Restate the following data in its entirety, word for word and without images.

____________________

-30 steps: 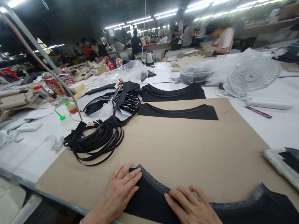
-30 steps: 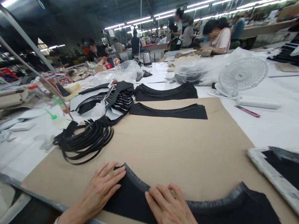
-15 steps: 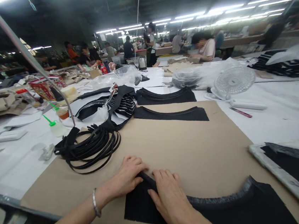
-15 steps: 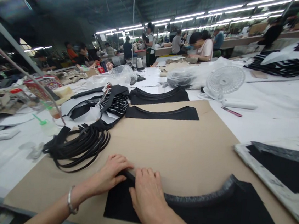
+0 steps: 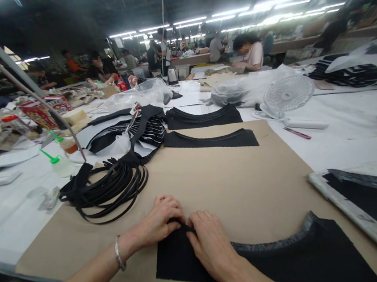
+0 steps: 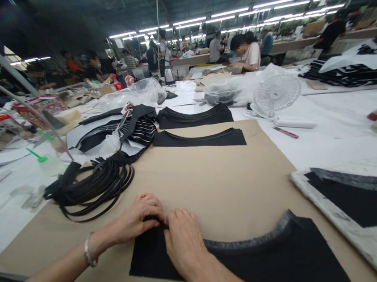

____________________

■ SOLUTION TO THE EXERCISE
-30 steps: 
-30 steps: 
-15 steps: 
-15 steps: 
+0 steps: 
+0 steps: 

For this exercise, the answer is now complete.